Friday, September 9, 2011

Crab Carapaces of Plymouth Beach

I have a bit of a thing for Crustaceans, especially crabs. Lucky for me, we have a fairly large number of crab species here in the northwest Atlantic Ocean. Last fall, I went to Plymouth Beach, where there were a large number of crab carapaces (their "shells") washed up on the beach. I believe that October-November is one of the times of the year when they molt their carapaces, and I guess the carapaces stay around longer on the beach during the fall when there are less people braving the howling winds on the beach. I took some pictures of some of the crab carapaces, and I hope that this post may serve as a way for people to tell the larger species we have apart.
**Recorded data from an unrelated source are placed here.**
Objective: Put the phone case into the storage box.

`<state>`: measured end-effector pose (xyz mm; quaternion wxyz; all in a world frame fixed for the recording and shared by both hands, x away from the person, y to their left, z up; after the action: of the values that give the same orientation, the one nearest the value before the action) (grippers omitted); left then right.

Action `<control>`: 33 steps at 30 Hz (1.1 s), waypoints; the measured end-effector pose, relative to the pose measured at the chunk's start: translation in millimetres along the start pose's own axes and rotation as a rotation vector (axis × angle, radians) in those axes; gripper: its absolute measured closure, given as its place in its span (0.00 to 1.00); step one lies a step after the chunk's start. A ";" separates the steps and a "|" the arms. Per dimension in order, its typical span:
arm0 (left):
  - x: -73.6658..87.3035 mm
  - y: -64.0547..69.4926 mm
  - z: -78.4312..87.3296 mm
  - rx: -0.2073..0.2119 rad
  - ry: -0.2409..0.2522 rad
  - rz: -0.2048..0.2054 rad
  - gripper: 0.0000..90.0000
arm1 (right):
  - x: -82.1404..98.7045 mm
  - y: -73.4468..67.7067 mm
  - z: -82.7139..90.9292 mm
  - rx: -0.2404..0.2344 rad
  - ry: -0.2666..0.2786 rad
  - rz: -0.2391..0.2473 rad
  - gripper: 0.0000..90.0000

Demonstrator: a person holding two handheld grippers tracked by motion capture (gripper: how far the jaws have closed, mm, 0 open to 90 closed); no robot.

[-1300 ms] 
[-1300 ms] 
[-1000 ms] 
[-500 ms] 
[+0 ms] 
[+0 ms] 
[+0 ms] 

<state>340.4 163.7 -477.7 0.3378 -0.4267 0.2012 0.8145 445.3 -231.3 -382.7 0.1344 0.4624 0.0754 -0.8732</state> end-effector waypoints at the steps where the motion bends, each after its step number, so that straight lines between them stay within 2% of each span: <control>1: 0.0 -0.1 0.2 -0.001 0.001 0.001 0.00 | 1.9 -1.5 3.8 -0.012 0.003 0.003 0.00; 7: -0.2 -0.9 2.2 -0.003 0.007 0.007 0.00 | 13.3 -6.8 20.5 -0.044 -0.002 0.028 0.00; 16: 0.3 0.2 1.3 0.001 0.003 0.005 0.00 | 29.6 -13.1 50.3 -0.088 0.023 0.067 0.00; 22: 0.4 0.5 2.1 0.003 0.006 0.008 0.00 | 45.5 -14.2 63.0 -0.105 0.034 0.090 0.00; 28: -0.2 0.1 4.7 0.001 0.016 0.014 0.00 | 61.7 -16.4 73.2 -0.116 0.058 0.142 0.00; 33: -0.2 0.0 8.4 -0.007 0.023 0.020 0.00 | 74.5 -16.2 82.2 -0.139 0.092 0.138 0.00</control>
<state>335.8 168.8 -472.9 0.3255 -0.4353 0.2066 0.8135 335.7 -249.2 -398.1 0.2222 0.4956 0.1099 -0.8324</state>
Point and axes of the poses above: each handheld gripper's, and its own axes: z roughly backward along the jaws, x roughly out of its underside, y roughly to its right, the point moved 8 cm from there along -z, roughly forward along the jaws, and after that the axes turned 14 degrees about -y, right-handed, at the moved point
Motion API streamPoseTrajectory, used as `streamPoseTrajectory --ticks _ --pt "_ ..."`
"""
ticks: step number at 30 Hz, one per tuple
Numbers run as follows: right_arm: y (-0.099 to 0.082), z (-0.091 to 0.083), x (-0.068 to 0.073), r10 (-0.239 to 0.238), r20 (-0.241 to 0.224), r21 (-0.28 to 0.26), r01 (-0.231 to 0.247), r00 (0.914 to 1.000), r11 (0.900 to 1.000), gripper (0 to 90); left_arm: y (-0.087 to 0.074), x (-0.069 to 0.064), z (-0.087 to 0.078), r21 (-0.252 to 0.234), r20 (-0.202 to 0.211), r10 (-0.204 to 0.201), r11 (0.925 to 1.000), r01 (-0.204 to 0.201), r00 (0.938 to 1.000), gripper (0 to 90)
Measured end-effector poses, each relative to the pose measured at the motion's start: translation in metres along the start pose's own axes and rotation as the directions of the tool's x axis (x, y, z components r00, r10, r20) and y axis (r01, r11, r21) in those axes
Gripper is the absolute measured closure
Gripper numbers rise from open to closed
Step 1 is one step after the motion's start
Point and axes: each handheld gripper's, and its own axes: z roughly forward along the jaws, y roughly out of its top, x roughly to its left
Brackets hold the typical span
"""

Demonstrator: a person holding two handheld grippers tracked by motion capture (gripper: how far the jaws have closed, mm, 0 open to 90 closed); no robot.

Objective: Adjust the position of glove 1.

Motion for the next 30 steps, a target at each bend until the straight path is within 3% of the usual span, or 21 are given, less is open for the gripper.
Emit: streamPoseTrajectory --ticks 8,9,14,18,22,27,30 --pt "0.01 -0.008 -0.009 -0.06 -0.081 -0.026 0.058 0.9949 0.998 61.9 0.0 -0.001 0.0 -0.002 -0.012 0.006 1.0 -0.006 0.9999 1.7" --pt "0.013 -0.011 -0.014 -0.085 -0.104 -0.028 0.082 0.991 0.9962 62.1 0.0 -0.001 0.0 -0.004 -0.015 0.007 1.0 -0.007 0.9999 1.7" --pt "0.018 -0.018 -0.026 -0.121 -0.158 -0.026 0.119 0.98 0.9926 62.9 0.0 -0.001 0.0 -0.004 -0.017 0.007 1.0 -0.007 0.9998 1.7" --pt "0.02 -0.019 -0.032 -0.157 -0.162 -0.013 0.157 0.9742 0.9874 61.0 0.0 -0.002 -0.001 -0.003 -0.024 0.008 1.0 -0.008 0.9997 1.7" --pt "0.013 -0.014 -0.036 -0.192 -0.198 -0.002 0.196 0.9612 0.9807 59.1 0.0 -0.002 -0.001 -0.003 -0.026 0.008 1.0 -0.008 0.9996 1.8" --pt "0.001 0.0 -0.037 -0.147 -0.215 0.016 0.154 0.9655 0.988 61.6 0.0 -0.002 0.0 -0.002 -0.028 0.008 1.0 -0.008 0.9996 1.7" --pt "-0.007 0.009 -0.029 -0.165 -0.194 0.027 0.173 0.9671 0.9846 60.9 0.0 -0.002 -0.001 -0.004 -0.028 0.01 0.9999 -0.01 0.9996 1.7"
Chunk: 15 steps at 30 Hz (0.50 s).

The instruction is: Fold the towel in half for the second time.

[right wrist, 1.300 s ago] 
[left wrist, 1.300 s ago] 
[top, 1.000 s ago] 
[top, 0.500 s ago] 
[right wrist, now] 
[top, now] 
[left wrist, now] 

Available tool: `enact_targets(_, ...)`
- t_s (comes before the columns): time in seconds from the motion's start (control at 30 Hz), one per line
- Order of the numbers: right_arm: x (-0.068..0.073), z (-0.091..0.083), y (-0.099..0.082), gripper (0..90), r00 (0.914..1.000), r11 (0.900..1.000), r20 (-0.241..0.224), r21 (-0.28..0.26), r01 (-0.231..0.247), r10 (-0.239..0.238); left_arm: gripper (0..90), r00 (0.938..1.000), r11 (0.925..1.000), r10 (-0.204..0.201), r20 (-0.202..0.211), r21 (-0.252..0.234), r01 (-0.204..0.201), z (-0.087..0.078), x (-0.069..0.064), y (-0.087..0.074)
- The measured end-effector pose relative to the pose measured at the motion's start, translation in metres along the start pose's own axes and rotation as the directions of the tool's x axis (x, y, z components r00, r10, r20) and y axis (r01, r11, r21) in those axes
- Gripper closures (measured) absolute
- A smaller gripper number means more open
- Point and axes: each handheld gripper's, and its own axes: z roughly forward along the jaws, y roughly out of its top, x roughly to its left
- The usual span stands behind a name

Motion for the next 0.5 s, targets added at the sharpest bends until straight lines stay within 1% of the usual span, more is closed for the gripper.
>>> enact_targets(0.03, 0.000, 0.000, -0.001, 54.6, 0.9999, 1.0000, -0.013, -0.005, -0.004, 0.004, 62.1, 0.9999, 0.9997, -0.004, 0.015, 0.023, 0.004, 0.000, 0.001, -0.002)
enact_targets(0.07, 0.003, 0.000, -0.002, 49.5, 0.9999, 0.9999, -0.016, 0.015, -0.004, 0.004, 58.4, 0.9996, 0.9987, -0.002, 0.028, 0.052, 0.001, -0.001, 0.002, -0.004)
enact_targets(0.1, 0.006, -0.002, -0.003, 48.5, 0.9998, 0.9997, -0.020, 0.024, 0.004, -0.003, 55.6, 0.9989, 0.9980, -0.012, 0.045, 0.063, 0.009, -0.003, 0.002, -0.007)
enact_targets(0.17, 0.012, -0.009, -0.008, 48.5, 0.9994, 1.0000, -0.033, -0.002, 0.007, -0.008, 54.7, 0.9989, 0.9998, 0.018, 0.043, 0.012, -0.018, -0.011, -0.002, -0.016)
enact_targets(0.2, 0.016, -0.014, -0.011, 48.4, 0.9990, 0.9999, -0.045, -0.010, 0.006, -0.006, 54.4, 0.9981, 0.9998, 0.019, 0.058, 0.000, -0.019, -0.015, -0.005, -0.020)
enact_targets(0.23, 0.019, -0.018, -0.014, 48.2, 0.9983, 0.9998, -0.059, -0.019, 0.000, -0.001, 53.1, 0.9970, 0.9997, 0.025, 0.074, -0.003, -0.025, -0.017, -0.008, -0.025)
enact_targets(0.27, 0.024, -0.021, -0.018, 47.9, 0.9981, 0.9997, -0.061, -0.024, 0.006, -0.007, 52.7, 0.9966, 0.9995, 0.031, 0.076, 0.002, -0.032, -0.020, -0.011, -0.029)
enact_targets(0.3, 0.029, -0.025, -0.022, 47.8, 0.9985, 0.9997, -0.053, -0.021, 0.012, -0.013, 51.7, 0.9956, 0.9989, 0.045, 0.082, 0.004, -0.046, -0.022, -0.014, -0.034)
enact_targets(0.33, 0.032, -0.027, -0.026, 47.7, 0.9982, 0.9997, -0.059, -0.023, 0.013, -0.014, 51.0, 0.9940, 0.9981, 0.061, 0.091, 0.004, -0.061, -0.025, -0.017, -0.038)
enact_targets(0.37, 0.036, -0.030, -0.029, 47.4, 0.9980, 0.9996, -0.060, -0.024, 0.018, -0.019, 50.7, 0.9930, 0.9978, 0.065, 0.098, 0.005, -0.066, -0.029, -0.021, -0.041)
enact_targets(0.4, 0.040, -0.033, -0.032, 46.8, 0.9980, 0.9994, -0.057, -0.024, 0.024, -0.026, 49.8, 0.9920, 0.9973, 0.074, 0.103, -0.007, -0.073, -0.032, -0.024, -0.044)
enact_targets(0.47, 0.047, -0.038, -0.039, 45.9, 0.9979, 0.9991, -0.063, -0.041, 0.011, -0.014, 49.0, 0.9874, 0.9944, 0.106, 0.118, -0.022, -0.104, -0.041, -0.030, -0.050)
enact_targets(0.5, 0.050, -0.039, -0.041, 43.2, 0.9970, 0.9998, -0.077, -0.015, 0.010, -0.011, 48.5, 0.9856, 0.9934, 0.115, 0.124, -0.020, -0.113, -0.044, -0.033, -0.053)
Jonah Crab carapace Cancer borealis

Atlantic Rock Crab Cancer irroratus

As far as I know, from reading several books from the library and trying to find information online, one of the main diagnostic differences between Atlantic Rock Crabs and Jonah Crabs is the "toothed" edge to the sides of the Atlantic Rock Crab. By contrast, Jonah Crabs have a much more rounded side to the carapace, as the two imagines above illustrate. These two individual carapaces seemed to be on the extremes of the toothed/rounded spectrum; there were some that seemed to be much more intermediate between the two.